*** Begin section ***

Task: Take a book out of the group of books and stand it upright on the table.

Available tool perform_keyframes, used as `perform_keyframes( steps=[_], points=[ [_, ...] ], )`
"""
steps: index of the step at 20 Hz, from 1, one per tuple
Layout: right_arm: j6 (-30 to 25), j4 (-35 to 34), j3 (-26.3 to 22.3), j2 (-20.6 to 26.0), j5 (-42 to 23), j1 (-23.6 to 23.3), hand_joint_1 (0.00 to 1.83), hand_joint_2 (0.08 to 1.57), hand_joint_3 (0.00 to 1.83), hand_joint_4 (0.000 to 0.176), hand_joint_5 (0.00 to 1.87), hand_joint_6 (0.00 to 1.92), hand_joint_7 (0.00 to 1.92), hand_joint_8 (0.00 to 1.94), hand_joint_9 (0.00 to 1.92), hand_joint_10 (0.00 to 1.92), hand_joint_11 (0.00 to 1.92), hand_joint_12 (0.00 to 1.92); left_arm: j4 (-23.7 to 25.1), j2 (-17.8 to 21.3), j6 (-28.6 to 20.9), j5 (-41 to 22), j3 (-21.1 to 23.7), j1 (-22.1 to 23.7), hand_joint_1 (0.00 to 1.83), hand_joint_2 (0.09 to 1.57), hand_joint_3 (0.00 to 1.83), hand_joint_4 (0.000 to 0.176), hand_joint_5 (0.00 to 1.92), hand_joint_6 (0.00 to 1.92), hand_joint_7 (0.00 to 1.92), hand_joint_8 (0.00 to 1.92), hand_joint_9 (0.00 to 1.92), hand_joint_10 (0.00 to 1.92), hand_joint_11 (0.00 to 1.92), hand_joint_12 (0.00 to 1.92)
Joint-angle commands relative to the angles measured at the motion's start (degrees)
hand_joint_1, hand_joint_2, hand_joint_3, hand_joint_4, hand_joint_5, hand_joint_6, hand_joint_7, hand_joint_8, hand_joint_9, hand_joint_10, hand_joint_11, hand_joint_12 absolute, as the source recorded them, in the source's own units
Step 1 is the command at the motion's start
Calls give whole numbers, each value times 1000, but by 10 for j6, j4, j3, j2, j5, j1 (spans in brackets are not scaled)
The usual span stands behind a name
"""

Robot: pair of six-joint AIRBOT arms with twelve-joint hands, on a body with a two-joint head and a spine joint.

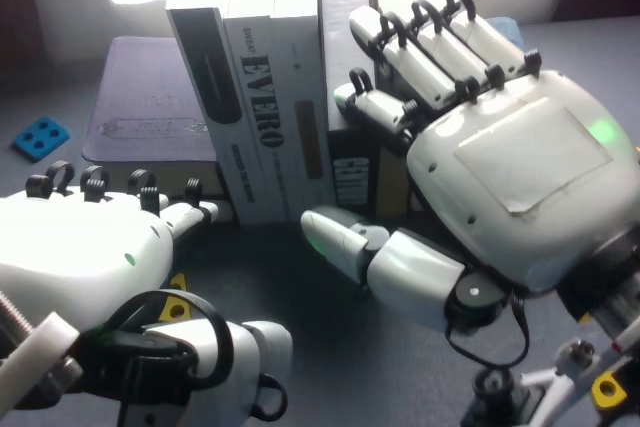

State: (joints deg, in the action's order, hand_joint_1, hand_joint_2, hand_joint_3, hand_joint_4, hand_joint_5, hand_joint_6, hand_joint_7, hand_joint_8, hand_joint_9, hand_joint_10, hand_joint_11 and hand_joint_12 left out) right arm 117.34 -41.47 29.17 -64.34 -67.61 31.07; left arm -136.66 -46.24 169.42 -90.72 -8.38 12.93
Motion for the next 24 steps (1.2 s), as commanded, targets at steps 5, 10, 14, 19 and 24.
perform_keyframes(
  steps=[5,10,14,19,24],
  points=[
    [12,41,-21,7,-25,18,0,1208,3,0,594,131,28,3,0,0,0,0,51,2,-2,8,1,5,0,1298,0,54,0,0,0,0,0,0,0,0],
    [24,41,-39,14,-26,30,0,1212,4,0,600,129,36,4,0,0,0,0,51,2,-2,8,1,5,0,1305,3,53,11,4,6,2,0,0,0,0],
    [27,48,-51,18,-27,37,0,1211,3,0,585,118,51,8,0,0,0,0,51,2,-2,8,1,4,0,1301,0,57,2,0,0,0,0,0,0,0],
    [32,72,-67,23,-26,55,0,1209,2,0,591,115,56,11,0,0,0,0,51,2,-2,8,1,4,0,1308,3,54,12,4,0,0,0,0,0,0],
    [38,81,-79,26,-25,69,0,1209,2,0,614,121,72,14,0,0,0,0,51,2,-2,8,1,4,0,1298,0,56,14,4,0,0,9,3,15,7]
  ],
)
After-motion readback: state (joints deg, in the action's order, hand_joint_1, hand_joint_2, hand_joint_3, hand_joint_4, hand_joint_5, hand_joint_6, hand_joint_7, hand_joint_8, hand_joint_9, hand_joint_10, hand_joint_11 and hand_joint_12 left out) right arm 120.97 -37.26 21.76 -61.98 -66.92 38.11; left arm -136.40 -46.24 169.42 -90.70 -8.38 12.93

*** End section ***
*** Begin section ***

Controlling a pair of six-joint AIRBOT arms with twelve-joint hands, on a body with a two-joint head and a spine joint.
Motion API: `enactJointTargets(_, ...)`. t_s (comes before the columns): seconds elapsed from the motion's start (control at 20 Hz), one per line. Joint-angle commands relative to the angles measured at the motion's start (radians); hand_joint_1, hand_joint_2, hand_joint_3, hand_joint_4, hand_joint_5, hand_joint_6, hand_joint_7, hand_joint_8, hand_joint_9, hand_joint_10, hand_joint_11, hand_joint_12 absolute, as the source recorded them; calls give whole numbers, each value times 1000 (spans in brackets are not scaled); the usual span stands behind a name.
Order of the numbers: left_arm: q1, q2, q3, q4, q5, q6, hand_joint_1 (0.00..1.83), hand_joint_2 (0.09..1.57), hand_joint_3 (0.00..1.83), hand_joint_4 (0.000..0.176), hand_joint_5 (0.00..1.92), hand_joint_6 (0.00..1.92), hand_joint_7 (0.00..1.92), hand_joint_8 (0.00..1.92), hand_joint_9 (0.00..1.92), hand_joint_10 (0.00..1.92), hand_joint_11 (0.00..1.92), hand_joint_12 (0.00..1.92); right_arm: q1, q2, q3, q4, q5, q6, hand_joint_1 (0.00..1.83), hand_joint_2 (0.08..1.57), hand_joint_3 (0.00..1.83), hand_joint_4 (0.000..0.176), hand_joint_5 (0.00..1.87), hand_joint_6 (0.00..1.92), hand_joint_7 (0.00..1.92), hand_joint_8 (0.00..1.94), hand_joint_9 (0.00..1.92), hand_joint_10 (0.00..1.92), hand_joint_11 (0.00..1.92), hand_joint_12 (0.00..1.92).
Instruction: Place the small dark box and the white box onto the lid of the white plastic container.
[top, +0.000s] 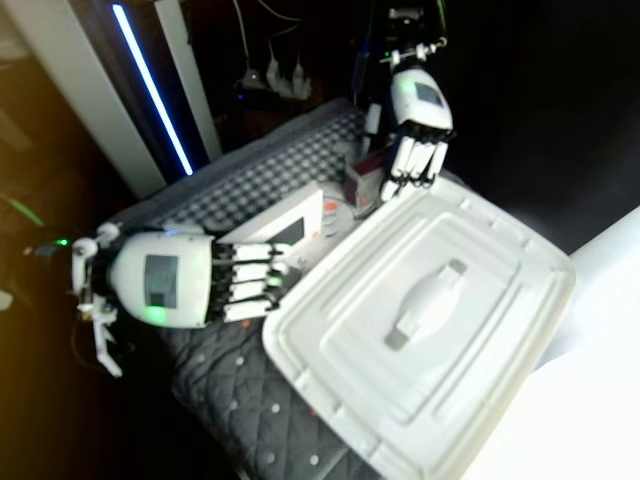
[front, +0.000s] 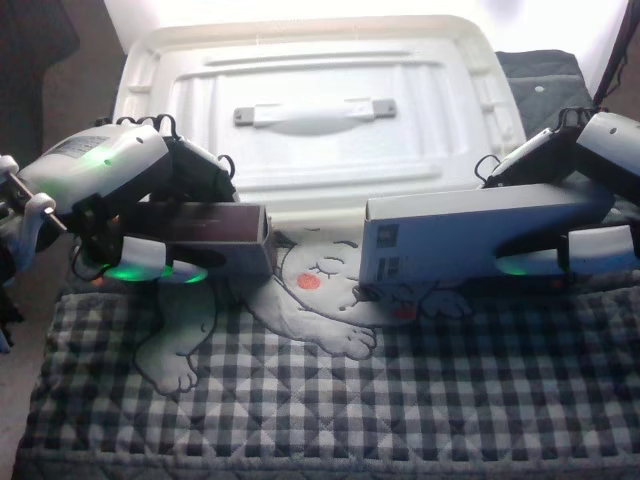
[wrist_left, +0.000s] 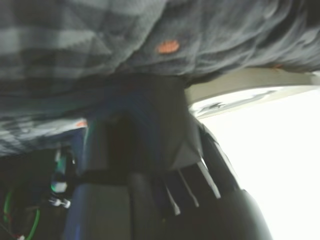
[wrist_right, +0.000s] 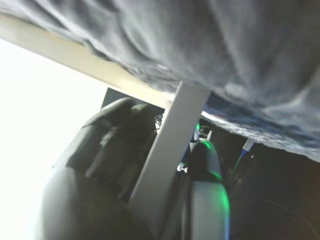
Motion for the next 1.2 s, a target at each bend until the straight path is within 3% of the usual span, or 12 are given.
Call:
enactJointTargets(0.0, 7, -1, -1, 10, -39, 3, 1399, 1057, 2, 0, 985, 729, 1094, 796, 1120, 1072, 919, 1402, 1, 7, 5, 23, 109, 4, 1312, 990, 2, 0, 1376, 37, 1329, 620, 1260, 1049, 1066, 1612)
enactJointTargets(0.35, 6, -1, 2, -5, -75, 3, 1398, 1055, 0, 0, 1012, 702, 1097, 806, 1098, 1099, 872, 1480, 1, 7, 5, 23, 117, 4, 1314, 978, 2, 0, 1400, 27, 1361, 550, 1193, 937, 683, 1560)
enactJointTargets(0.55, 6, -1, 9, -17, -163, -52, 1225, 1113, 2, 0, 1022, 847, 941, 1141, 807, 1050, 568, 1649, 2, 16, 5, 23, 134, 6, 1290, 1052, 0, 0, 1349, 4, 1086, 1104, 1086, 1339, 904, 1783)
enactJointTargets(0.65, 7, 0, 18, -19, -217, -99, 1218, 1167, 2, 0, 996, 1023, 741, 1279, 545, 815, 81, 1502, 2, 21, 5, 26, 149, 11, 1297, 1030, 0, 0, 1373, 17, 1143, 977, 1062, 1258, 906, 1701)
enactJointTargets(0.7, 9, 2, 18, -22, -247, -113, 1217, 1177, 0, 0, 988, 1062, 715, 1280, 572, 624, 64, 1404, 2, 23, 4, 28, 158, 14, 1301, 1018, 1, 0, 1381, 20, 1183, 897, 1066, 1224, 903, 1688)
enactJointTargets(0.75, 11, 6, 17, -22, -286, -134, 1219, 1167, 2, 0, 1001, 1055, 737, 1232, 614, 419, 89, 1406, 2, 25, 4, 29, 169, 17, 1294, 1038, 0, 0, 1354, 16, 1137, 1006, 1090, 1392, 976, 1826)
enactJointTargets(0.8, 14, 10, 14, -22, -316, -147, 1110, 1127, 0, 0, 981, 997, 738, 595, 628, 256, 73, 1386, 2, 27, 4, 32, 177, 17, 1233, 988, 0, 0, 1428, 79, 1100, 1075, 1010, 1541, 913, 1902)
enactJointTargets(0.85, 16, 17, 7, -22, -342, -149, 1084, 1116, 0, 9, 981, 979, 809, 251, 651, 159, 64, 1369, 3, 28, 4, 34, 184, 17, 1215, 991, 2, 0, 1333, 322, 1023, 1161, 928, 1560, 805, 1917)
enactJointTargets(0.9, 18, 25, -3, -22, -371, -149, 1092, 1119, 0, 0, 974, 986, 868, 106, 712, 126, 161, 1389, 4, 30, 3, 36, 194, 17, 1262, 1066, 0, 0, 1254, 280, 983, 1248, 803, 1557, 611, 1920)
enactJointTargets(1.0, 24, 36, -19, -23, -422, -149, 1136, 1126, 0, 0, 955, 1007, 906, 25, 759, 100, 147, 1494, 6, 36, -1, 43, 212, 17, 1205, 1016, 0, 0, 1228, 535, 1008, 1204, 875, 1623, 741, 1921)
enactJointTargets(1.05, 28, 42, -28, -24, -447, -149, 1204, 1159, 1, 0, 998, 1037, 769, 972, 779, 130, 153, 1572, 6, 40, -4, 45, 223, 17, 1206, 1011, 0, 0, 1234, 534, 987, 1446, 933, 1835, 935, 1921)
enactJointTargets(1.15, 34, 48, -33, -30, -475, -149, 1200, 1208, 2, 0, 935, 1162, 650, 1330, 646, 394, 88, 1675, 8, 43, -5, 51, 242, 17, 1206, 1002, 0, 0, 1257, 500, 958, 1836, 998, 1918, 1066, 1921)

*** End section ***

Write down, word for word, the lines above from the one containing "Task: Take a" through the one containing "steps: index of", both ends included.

EXPECTED ANSWER —
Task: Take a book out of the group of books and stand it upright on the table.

Available tool perform_keyframes, used as `perform_keyframes( steps=[_], points=[ [_, ...] ], )`
"""
steps: index of the step at 20 Hz, from 1, one per tuple

There's nothing more to this exercise.